Aim of the task:
Of the material below, only the lines from the line containing "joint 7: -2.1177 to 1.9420" down to the line containing "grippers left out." belong in the answer, written out exactly.
+ + + +
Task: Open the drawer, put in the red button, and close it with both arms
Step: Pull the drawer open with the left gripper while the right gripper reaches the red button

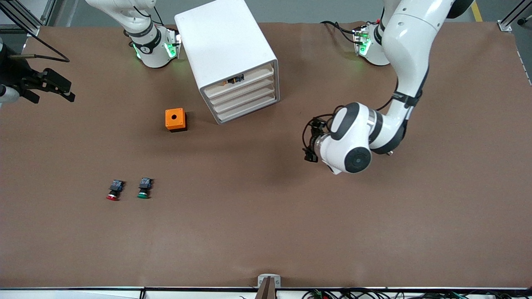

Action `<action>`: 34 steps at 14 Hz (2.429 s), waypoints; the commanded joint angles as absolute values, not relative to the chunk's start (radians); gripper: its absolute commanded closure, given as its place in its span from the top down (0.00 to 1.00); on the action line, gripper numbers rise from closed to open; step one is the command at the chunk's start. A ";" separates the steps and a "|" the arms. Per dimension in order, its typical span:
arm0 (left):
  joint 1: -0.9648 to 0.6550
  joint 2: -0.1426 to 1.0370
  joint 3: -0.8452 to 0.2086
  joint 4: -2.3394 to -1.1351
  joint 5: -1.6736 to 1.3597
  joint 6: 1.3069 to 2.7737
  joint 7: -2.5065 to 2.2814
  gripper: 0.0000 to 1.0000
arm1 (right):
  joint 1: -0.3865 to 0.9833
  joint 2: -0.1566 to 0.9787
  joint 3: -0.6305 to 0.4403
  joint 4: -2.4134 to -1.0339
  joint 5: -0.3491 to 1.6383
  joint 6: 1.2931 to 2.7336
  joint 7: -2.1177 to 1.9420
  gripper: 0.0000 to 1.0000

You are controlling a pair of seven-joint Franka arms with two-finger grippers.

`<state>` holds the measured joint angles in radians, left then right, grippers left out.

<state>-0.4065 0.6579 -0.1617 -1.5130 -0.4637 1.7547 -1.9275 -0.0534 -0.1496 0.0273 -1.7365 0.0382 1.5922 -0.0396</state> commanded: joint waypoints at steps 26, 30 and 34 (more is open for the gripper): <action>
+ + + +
Answer for the task:
  joint 7: -2.1177 to 1.9420
  gripper: 0.0000 to 1.0000

You are controlling a pair of seven-joint Franka arms with two-finger grippers.

`<state>` holds the measured joint angles in radians, left then right, grippers left out.

The exercise requires no more work.